Comment qualifier la prestation de l'équipe de France de football en Suisse et en Autriche ? Désastreuse, fiasco, humiliante ? Après l'élimination, Raymond Domenech avait simplement parlé d'un "échec". Dans les colonnes du Journal L'Equipe, le sélectionneur des Bleus, conforté dans ses fonctions jusqu'à la Coupe du monde 2010, fait un aveu : "L'Euro, c'est de ma faute". Enfin, Raymond Domenech assume pleinement ses incohérences tactiques, ses mauvais choix techniques.
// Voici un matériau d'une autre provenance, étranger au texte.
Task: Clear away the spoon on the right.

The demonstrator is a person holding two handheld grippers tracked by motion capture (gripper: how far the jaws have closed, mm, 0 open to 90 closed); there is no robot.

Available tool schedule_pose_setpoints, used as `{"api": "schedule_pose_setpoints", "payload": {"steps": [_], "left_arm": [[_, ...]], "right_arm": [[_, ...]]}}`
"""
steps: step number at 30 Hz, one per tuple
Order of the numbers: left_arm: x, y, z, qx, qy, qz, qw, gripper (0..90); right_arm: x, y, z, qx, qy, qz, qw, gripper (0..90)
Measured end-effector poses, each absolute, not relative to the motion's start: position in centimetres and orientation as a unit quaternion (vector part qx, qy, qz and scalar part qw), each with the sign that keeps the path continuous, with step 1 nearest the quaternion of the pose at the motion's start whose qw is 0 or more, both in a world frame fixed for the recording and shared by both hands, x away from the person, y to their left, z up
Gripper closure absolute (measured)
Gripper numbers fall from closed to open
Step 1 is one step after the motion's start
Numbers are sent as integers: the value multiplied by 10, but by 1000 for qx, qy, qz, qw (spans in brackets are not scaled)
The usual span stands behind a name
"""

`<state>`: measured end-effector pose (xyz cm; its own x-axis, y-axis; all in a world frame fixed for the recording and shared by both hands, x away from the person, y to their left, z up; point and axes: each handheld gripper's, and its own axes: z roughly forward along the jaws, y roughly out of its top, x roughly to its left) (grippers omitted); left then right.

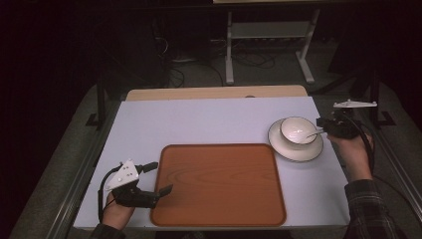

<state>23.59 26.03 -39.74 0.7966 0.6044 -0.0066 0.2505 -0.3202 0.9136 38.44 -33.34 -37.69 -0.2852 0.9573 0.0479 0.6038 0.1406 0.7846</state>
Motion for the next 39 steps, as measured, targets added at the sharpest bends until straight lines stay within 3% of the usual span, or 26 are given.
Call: {"api": "schedule_pose_setpoints", "payload": {"steps": [11,24,39], "left_arm": [[235,258,-397,795,267,170,517,128],[235,258,-397,796,264,169,517,128],[235,258,-397,796,265,169,517,128]], "right_arm": [[353,-331,-366,542,700,392,251,470],[350,-351,-391,587,657,415,228,385],[365,-347,-412,594,661,410,206,384]]}}
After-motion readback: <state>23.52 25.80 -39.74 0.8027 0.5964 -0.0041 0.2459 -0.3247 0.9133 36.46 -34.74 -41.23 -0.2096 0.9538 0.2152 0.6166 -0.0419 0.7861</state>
Que nenni. "L'Euro, c'est de ma faute", doit se comprendre comme une erreur de communication ! "En 2006, j'avais la conviction d'aller au bout, je savais que cela serait plus compliqué en 2008, que l'image de 2002 et 2004 serait plus forte que 1993 et 2000. Je ne l'ai pas assez expliqué." Domenech nous refait le coup de l'Euro 2008 comme une aimable compétition de campagne préparatoire à la Coupe du monde 2010 pour laquelle la France n'est pas encore qualifiée. "Quand on fait un choix, on ne pense pas que c'est une erreur. Après, un mauvais résultat fait penser que c'est une erreur. Mais c'est vague," affirme-t-il dans l'entretien. Le sélectionneur n'a donc rien à se rapprocher sur le coaching.
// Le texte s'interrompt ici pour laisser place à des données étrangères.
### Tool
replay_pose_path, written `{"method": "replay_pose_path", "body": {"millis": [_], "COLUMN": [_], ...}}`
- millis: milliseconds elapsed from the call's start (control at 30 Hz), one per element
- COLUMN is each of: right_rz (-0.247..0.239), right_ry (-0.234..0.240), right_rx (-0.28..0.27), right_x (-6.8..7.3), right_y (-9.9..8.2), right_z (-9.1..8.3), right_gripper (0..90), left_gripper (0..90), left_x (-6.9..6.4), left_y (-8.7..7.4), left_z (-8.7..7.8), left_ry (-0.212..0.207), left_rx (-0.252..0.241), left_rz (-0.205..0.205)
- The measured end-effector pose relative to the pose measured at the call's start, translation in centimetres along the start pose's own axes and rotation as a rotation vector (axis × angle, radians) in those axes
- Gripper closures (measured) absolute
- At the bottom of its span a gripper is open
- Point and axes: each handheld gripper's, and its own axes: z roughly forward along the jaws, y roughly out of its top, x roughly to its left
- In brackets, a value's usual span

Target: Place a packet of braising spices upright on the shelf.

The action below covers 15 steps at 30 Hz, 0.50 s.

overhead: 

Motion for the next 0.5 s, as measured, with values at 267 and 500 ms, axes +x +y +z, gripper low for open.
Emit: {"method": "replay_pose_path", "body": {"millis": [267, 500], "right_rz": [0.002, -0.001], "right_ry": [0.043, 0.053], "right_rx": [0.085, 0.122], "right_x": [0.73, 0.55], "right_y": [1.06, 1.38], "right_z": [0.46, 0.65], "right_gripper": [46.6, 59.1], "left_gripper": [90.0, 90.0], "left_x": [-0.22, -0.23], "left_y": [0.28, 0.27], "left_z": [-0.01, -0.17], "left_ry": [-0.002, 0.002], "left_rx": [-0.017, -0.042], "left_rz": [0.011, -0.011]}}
Dans l'oeil du cyclone après l'Euro 2008 puis à l'entame des éliminatoires du Mondial 2010, Raymond Domenech refuse de croire à son impopularité : "Je prends le métro tous les jours, je vais au ciné, je vais au resto et le message est toujours le même. On me dit de m'accrocher, de ne pas me laisser faire. Il y en a même qui disent que j'ai raison, vous vous rendez compte ?". Le sélectionneur ajoute : "Je ne cherche pas à être populaire, je ne fais rien pour ça, je ne sais pas faire. Je suis sympa avec les gens autour de moi. Sélectionneur, je le sais, je suis différent". Interrogé sur sa communication, le sélectionneur se défend. "Mais j'ai changé, je ne dis plus rien ! Depuis six mois, j'utilise parfaitement la langue de bois. Je m'ennuie à un point, vous ne pouvez pas savoir. Plus d'humour, plus rien." L'entretien ressemble pourtant à un one-man-show.